* [INSTRUCTIONS TO FOLLOW] Output the entries underneath exactly as they are.

** Opening MATERIAL FOR THIS TASK block **

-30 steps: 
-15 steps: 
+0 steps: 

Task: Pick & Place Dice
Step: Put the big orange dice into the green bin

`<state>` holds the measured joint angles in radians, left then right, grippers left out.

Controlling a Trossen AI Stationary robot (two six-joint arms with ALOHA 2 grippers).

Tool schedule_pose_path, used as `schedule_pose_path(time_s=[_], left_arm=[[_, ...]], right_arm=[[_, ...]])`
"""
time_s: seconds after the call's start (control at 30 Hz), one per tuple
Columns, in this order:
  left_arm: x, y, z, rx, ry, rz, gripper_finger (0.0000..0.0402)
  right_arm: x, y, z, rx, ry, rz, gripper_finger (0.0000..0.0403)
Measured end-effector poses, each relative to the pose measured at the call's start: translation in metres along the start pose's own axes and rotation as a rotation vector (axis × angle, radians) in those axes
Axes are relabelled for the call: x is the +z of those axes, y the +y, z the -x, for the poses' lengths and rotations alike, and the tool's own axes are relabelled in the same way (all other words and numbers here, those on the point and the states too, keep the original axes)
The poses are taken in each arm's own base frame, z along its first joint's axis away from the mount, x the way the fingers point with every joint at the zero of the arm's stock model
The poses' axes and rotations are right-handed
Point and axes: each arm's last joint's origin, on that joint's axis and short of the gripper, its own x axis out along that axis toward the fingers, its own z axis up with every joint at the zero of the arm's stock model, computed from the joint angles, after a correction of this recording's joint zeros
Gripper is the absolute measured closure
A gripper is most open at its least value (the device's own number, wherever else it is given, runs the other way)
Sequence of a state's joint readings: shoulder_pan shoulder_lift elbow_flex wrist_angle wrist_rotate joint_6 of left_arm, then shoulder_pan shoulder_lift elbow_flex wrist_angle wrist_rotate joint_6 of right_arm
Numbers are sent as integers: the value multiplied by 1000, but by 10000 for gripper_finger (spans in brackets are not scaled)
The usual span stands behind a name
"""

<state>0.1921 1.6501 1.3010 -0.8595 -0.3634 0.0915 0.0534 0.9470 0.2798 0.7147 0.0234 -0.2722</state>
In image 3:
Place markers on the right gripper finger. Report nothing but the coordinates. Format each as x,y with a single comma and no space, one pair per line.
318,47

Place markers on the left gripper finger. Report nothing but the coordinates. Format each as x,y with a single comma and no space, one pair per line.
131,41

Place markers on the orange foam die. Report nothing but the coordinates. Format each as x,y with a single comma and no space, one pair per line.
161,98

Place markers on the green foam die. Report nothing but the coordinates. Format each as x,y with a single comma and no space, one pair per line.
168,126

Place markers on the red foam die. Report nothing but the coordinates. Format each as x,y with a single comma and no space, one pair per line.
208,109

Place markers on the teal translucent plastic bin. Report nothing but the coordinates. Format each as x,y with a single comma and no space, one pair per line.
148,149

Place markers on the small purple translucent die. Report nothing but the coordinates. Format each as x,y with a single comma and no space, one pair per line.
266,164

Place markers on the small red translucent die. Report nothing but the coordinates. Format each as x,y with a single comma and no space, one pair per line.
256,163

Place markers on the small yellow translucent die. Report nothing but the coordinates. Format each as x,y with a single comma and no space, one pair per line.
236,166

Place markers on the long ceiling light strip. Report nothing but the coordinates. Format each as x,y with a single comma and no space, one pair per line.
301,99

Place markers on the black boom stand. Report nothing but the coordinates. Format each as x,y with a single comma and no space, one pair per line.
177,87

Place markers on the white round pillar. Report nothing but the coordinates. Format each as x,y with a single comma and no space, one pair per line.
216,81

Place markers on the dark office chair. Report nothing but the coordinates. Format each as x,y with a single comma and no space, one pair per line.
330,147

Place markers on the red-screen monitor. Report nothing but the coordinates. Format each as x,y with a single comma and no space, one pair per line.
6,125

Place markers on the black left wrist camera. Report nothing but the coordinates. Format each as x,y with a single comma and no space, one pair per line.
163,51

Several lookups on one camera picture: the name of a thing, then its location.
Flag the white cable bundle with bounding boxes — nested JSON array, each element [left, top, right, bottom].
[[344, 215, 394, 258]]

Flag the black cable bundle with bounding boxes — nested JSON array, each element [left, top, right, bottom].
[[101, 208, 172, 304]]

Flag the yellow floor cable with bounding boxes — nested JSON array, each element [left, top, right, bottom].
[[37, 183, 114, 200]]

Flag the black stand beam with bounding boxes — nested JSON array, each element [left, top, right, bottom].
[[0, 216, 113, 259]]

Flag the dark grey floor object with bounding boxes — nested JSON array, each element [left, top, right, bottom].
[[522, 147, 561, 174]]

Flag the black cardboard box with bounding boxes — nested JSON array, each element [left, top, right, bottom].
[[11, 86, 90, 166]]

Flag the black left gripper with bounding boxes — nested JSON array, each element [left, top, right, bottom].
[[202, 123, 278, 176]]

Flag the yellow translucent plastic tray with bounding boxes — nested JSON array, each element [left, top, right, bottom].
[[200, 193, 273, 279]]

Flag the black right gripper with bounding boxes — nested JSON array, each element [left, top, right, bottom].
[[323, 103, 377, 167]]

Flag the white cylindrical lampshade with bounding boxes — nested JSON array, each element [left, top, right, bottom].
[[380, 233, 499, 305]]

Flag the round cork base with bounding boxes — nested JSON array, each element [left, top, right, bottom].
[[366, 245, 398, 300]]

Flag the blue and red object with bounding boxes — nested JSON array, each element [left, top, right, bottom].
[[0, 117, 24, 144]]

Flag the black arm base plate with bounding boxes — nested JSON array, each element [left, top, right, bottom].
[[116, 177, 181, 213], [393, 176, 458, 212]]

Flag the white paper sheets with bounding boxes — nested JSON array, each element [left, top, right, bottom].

** Closing MATERIAL FOR THIS TASK block **

* [WRITTEN ANSWER]
-30 steps: 
-15 steps: 
+0 steps: 

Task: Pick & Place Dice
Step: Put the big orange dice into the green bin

`<state>` holds the measured joint angles in radians, left then right, grippers left out.

Controlling a Trossen AI Stationary robot (two six-joint arms with ALOHA 2 grippers).

Tool schedule_pose_path, used as `schedule_pose_path(time_s=[_], left_arm=[[_, ...]], right_arm=[[_, ...]])`
"""
time_s: seconds after the call's start (control at 30 Hz), one per tuple
Columns, in this order:
  left_arm: x, y, z, rx, ry, rz, gripper_finger (0.0000..0.0402)
  right_arm: x, y, z, rx, ry, rz, gripper_finger (0.0000..0.0403)
Measured end-effector poses, each relative to the pose measured at the call's start: translation in metres along the start pose's own axes and rotation as a rotation vector (axis × angle, radians) in those axes
Axes are relabelled for the call: x is the +z of those axes, y the +y, z the -x, for the poses' lengths and rotations alike, and the tool's own axes are relabelled in the same way (all other words and numbers here, those on the point and the states too, keep the original axes)
The poses are taken in each arm's own base frame, z along its first joint's axis away from the mount, x the way the fingers point with every joint at the zero of the arm's stock model
The poses' axes and rotations are right-handed
Point and axes: each arm's last joint's origin, on that joint's axis and short of the gripper, its own x axis out along that axis toward the fingers, its own z axis up with every joint at the zero of the arm's stock model, computed from the joint angles, after a correction of this recording's joint zeros
Gripper is the absolute measured closure
A gripper is most open at its least value (the device's own number, wherever else it is given, runs the other way)
Sequence of a state's joint readings: shoulder_pan shoulder_lift elbow_flex wrist_angle wrist_rotate joint_6 of left_arm, then shoulder_pan shoulder_lift elbow_flex wrist_angle wrist_rotate joint_6 of right_arm
Numbers are sent as integers: the value multiplied by 1000, but by 10000 for gripper_finger (spans in brackets are not scaled)
The usual span stands behind a name
"""

<state>0.1921 1.6501 1.3010 -0.8595 -0.3634 0.0915 0.0534 0.9470 0.2798 0.7147 0.0234 -0.2722</state>
In image 3:
Place markers on the right gripper finger. Report nothing but the coordinates. Format each as x,y with a single comma and no space, one pair per line.
318,47

Place markers on the left gripper finger. Report nothing but the coordinates. Format each as x,y with a single comma and no space, one pair per line.
131,41

Place markers on the orange foam die. Report nothing but the coordinates. Format each as x,y with a single comma and no space, one pair per line.
161,98

Place markers on the green foam die. Report nothing but the coordinates. Format each as x,y with a single comma and no space, one pair per line.
168,126

Place markers on the red foam die. Report nothing but the coordinates. Format each as x,y with a single comma and no space, one pair per line.
208,109

Place markers on the teal translucent plastic bin. Report nothing but the coordinates. Format each as x,y with a single comma and no space, one pair per line.
148,149

Place markers on the small purple translucent die. Report nothing but the coordinates. Format each as x,y with a single comma and no space, one pair per line.
266,164

Place markers on the small red translucent die. Report nothing but the coordinates. Format each as x,y with a single comma and no space, one pair per line.
256,163

Place markers on the small yellow translucent die. Report nothing but the coordinates. Format each as x,y with a single comma and no space, one pair per line.
236,166

Place markers on the long ceiling light strip. Report nothing but the coordinates. Format each as x,y with a single comma and no space, one pair per line.
301,99

Place markers on the black boom stand. Report nothing but the coordinates. Format each as x,y with a single comma and no space, one pair per line.
177,87

Place markers on the white round pillar. Report nothing but the coordinates. Format each as x,y with a single comma and no space, one pair per line.
216,81

Place markers on the dark office chair. Report nothing but the coordinates. Format each as x,y with a single comma and no space, one pair per line.
330,147

Place markers on the red-screen monitor. Report nothing but the coordinates. Format each as x,y with a single comma and no space, one pair per line.
6,125

Place markers on the black left wrist camera. Report nothing but the coordinates. Format each as x,y with a single comma and no space, one pair per line.
163,51

Several lookups on one camera picture: the name of a thing, then its location.
Flag the white cable bundle with bounding boxes — nested JSON array, each element [left, top, right, bottom].
[[344, 215, 394, 258]]

Flag the black cable bundle with bounding boxes — nested JSON array, each element [left, top, right, bottom].
[[101, 208, 172, 304]]

Flag the yellow floor cable with bounding boxes — nested JSON array, each element [left, top, right, bottom].
[[37, 183, 114, 200]]

Flag the black stand beam with bounding boxes — nested JSON array, each element [left, top, right, bottom].
[[0, 216, 113, 259]]

Flag the dark grey floor object with bounding boxes — nested JSON array, each element [left, top, right, bottom].
[[522, 147, 561, 174]]

Flag the black cardboard box with bounding boxes — nested JSON array, each element [left, top, right, bottom].
[[11, 86, 90, 166]]

Flag the black left gripper with bounding boxes — nested JSON array, each element [left, top, right, bottom].
[[202, 123, 278, 176]]

Flag the yellow translucent plastic tray with bounding boxes — nested JSON array, each element [left, top, right, bottom].
[[200, 193, 273, 279]]

Flag the black right gripper with bounding boxes — nested JSON array, each element [left, top, right, bottom].
[[323, 103, 377, 167]]

Flag the white cylindrical lampshade with bounding boxes — nested JSON array, each element [left, top, right, bottom].
[[380, 233, 499, 305]]

Flag the round cork base with bounding boxes — nested JSON array, each element [left, top, right, bottom].
[[366, 245, 398, 300]]

Flag the blue and red object with bounding boxes — nested JSON array, each element [left, top, right, bottom].
[[0, 117, 24, 144]]

Flag the black arm base plate with bounding boxes — nested JSON array, each element [left, top, right, bottom].
[[116, 177, 181, 213], [393, 176, 458, 212]]

Flag the white paper sheets with bounding boxes — nested JSON array, each element [left, top, right, bottom].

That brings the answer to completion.